=== What is required ===
Working from the listing below, pick each line containing the word "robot" and copy it.
___
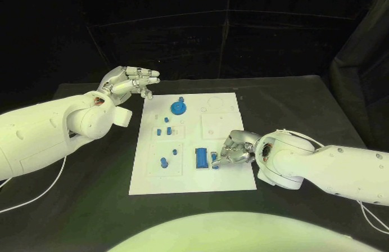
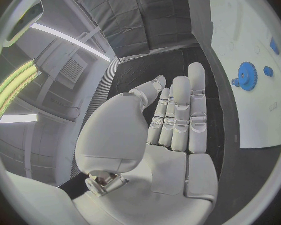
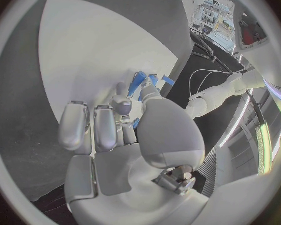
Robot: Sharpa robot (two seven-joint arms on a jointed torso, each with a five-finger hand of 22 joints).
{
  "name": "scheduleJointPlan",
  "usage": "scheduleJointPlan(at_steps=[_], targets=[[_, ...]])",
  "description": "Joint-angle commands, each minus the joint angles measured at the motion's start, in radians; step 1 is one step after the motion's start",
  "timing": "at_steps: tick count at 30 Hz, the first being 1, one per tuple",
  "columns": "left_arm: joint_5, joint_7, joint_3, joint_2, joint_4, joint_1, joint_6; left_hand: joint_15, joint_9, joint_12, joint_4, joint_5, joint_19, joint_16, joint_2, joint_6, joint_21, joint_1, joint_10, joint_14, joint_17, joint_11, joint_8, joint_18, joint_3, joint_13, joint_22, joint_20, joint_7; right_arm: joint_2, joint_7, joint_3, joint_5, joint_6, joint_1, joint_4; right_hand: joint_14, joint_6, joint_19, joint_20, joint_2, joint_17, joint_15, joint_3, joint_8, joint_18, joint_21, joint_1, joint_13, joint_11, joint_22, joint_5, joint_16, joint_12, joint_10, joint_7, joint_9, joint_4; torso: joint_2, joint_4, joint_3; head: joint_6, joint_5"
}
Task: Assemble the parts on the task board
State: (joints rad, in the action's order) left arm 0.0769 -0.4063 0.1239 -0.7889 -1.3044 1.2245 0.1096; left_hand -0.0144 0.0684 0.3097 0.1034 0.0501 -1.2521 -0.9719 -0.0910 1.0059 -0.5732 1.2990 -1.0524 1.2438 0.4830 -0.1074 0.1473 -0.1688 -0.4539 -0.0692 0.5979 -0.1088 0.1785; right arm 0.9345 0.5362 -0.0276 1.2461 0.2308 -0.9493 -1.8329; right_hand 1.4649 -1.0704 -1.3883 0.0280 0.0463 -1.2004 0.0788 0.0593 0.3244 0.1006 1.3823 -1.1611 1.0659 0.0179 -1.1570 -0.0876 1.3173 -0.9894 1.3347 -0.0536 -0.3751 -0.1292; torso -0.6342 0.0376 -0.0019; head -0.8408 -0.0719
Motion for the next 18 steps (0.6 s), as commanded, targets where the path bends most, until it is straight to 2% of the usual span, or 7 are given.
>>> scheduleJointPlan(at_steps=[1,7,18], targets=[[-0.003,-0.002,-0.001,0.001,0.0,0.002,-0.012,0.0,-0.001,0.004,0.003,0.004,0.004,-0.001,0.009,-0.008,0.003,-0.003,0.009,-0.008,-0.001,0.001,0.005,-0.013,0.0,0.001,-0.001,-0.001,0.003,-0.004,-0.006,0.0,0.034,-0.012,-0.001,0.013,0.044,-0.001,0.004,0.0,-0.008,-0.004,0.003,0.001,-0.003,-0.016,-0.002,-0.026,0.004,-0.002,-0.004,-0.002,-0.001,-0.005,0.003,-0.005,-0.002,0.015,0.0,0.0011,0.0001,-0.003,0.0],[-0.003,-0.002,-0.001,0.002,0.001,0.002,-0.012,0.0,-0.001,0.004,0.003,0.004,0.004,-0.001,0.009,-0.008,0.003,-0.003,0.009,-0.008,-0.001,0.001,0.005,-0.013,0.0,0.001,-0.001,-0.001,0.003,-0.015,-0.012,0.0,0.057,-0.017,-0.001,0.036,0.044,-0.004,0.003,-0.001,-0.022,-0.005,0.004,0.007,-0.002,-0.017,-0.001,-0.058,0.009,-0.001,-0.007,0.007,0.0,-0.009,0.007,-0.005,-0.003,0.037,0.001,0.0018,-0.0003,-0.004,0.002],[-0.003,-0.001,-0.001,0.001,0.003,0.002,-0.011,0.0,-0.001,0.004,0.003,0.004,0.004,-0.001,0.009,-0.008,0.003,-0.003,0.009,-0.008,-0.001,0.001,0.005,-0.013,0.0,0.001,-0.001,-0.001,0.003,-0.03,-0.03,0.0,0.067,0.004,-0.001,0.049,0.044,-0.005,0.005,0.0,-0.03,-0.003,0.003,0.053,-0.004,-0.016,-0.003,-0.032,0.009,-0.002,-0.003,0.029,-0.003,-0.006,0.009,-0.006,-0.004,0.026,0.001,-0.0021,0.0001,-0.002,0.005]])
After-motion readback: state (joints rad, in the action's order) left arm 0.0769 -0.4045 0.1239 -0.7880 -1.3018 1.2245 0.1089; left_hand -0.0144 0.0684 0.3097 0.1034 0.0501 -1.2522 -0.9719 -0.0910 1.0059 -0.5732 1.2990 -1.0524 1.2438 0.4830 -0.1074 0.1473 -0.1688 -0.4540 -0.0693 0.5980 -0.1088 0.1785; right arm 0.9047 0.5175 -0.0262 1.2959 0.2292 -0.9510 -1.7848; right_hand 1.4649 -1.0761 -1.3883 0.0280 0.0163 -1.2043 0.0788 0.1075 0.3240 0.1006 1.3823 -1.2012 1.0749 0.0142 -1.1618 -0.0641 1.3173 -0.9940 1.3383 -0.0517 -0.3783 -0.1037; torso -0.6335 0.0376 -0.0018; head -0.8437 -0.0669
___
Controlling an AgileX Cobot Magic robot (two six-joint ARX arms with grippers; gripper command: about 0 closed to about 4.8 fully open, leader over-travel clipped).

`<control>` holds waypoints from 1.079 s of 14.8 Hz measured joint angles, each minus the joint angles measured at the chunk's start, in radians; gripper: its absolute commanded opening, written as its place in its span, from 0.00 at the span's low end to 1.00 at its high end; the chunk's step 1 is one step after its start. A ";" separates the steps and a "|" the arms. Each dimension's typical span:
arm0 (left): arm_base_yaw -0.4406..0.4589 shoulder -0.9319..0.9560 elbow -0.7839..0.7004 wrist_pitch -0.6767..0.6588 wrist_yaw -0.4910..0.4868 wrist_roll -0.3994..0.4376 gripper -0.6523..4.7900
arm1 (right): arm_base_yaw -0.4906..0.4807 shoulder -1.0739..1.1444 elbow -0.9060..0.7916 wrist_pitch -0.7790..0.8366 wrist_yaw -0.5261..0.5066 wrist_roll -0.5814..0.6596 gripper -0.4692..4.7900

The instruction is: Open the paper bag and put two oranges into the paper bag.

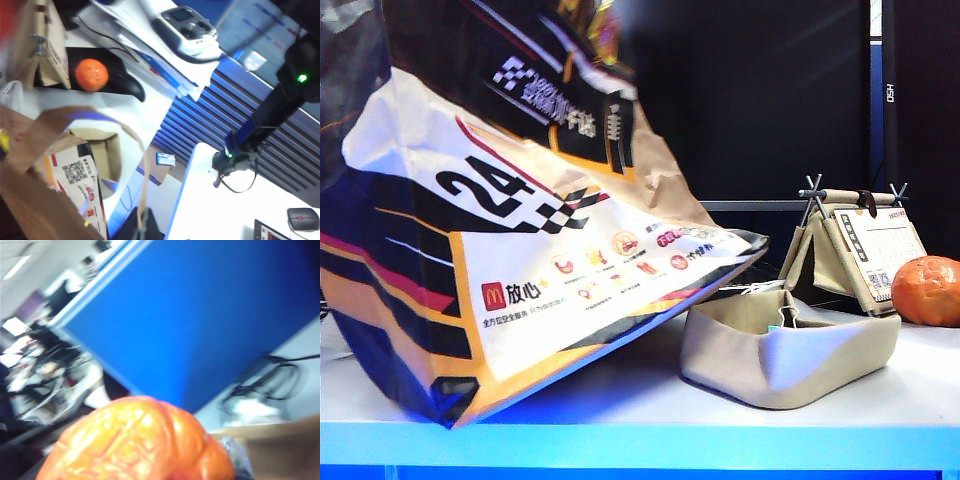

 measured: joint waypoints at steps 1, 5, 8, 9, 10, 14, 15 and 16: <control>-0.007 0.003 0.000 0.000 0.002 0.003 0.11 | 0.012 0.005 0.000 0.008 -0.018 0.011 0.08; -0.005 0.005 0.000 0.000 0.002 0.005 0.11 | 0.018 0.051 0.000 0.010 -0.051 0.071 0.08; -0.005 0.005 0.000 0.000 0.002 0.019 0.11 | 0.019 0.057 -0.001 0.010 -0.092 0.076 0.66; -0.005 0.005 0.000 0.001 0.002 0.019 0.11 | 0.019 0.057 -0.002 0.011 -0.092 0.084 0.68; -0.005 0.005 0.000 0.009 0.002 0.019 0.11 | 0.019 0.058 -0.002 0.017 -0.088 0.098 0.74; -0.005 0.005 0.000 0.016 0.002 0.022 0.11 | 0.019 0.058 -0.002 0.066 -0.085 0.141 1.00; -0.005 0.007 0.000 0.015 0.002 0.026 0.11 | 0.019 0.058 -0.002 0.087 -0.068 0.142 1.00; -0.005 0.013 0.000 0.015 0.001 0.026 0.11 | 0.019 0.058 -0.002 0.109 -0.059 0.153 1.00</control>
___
=== Response for this exercise ===
Robot: Sharpa robot (two seven-joint arms on a jointed torso, each with a five-finger hand of 22 joints).
Controlling an AgileX Cobot Magic robot (two six-joint ARX arms with grippers; gripper command: about 0 closed to about 4.8 fully open, leader over-travel clipped).

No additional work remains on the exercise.